Russia has complained about the US Navy’s dramatic shootdown of a satellite plummeting to earth. The New York Times reports that “Moscow suggest[ed] it could be used as cover to test a new space weapon.”
How lame is that? Um, if we were going to test a new supersecret space weapon, wouldn’t we, like, do it, you know, in secret? Why announce it to the world? Have news conferences about it? Tell the world what ship will launch the missile (so that every intel asset in the world capable of monitoring it will monitor it)? Disclose what type of weapon would be used (an SM-3 SA missile) so that it would be obvious if we actually did something different?
There are potentially genuine reasons for concern by Russia and China here, although (a) part of the reason for their concern is a reason for the US to be pleased with the outcome, and (b) there is also a strong case to be made that there was a legitimate rationale for the shootdown. Nonetheless, Russia does itself no favors by voicing such risible objections as the-launch-is-a-cover-for-a-new weapon.
When you always complain, and when many of your complaints are as dumb and self-serving as this one, people eventually tune you out; then even your legitimate complaints/criticisms fall on deaf ears. Funny that that’s another thing the Putiniki are always complaining about.

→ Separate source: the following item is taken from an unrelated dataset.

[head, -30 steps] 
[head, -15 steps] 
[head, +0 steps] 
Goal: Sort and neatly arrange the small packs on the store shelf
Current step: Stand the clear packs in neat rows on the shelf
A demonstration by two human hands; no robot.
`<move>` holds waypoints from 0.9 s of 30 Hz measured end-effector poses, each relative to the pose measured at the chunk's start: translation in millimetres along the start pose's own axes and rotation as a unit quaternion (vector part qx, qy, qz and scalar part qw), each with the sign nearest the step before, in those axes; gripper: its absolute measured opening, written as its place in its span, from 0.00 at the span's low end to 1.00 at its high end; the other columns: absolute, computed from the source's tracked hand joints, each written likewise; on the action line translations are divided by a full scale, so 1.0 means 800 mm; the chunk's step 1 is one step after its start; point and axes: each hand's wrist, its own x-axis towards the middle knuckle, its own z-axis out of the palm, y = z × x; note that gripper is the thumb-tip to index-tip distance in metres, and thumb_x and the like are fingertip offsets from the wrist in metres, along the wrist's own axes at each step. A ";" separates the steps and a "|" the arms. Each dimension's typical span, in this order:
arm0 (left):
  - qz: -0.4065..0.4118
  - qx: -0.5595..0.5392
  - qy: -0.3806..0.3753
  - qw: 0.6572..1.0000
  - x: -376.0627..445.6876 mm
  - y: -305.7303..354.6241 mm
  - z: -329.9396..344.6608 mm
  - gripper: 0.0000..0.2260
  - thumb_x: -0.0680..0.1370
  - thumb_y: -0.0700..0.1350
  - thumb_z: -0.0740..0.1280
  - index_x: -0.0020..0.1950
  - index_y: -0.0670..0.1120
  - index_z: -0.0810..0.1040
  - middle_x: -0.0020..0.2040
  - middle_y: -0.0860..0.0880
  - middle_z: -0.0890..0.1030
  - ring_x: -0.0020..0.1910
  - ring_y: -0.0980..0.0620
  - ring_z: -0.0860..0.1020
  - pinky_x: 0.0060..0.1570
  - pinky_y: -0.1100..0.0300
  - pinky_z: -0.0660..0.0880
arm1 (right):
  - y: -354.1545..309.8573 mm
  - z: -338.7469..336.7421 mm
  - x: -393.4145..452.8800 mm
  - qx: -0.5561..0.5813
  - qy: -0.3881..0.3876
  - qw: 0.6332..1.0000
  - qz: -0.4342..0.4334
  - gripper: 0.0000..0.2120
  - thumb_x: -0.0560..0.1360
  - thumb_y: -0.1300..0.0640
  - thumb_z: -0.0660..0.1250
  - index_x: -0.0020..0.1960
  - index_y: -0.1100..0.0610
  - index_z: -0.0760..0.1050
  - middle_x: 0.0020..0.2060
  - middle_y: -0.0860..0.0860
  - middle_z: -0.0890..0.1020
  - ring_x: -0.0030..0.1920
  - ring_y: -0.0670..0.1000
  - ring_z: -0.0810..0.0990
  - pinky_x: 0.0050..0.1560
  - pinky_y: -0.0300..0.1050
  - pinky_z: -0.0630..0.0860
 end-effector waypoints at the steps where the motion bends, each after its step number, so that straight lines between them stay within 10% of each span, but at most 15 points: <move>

One final, and almost completely tangential point. This whole episode triggers flashbacks of Skylab’s descent to earth in July, 1979. I vividly remember the Chicago radio duo of Steve Dahl and Garry Meyer doing a running bit about a Skylab crash drill; they also wrote a parody song about it, which I think I saw Dahl’s band perform at the Ida Noyes Hall at the University of Chicago while I was an undergrad there. Bet your life wasn’t complete until I told you that.